Output the whole listing below exactly, omitting the images.
Dataset extract Start Marker
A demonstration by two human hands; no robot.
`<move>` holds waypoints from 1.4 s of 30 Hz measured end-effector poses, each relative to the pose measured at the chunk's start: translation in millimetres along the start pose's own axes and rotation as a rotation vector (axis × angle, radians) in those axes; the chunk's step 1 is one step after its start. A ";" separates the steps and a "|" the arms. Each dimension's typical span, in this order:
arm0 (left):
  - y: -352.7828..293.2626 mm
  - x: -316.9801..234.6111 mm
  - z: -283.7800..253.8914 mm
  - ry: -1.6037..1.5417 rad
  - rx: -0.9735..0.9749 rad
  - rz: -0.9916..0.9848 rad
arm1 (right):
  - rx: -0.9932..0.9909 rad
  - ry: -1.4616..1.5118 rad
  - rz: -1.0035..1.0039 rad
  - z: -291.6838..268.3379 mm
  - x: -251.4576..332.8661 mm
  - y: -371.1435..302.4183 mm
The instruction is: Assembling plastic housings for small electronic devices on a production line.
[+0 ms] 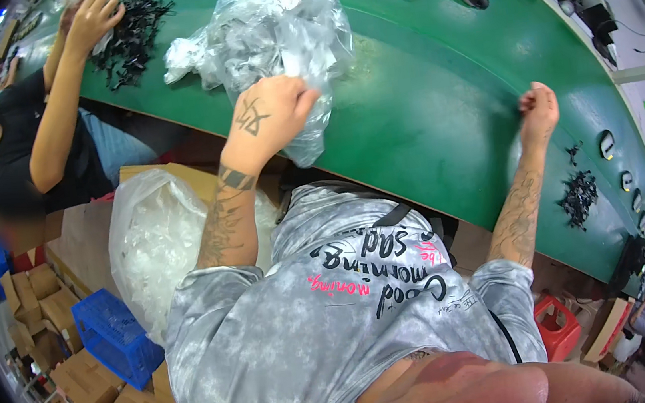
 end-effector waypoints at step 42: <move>55.0 4.1 13.4 0.294 -0.104 0.064 | 1.332 0.765 -0.729 34.5 310.0 -310.9</move>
Point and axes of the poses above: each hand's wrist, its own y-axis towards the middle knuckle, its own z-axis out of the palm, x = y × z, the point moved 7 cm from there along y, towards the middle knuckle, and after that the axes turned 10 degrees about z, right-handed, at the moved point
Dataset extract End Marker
▶ [Written reply]
A demonstration by two human hands; no robot.
`<move>` holds waypoints from 1.4 s of 30 Hz measured end-effector poses, each relative to the pose measured at the chunk's start: translation in millimetres along the start pose's own axes and rotation as a rotation vector (axis × angle, radians) in those axes; the chunk's step 1 is one step after its start. A ";" separates the steps and a "|" the arms. Each dimension's typical span, in this order:
arm0 (left):
  - y: -352.7828..293.2626 mm
  - x: -316.9801..234.6111 mm
  - z: -283.7800..253.8914 mm
  - ry: -1.6037..1.5417 rad
  - rx: -0.9735..0.9749 rad
  - rz: -0.9916..0.9848 rad
arm1 (right):
  - rx: -0.9932..0.9909 rad
  - ry: -1.4616..1.5118 rad
  - rz: -1.0035..1.0039 rad
  - z: -291.6838..268.3379 mm
  - x: -251.4576..332.8661 mm
  - y: -371.1435..302.4183 mm
The instruction is: Assembling plastic housings for small electronic devices on a production line.
[+0 ms] 
 end-effector waypoints at step 42: <move>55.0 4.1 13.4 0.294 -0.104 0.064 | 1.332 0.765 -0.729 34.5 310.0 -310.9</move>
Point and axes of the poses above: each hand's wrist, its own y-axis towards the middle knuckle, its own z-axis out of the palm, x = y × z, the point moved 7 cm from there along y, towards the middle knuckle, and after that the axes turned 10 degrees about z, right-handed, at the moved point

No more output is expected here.